• _Your task_
Your response must be an exact transcription of the lines from the one containing "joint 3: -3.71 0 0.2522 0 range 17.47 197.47" through the final line of the data.

• _Data extract_
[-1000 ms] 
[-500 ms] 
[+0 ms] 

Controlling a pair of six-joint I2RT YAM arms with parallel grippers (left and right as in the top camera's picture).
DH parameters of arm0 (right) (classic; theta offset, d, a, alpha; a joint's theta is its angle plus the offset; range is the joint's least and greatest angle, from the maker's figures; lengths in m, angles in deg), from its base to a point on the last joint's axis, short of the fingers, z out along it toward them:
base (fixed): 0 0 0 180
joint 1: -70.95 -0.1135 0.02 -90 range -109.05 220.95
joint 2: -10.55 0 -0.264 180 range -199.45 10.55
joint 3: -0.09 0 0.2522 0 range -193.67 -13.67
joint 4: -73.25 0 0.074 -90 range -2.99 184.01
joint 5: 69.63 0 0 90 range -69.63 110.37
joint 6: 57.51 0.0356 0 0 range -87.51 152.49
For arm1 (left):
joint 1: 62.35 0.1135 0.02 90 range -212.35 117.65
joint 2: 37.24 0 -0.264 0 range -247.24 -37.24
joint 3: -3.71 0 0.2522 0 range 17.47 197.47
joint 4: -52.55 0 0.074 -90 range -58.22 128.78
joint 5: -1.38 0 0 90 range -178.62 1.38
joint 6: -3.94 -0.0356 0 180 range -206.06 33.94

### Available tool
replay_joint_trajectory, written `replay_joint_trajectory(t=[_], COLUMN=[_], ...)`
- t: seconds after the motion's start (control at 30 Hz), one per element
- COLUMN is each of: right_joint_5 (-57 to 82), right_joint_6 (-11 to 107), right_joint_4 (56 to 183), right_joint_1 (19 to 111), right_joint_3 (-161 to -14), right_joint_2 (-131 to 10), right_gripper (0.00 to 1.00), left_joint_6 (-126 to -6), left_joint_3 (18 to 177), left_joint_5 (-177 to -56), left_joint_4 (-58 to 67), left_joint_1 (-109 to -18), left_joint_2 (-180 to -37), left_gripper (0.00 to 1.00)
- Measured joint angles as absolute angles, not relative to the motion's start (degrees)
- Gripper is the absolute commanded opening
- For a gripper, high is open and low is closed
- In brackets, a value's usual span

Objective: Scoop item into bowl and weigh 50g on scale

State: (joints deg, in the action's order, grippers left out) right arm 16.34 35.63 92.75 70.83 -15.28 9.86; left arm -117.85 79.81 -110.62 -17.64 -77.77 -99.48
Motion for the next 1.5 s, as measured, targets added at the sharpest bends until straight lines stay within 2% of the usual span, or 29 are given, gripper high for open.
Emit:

• _Expected answer_
joint 3: -3.71 0 0.2522 0 range 17.47 197.47
joint 4: -52.55 0 0.074 -90 range -58.22 128.78
joint 5: -1.38 0 0 90 range -178.62 1.38
joint 6: -3.94 -0.0356 0 180 range -206.06 33.94

### Available tool
replay_joint_trajectory, written `replay_joint_trajectory(t=[_], COLUMN=[_], ...)`
- t: seconds after the motion's start (control at 30 Hz), one per element
- COLUMN is each of: right_joint_5 (-57 to 82), right_joint_6 (-11 to 107), right_joint_4 (56 to 183), right_joint_1 (19 to 111), right_joint_3 (-161 to -14), right_joint_2 (-131 to 10), right_gripper (0.00 to 1.00), left_joint_6 (-126 to -6), left_joint_3 (18 to 177), left_joint_5 (-177 to -56), left_joint_4 (-58 to 67), left_joint_1 (-109 to -18), left_joint_2 (-180 to -37), left_gripper (0.00 to 1.00)
- Measured joint angles as absolute angles, not relative to the motion's start (degrees)
- Gripper is the absolute commanded opening
- For a gripper, high is open and low is closed
- In brackets, a value's usual span

Objective: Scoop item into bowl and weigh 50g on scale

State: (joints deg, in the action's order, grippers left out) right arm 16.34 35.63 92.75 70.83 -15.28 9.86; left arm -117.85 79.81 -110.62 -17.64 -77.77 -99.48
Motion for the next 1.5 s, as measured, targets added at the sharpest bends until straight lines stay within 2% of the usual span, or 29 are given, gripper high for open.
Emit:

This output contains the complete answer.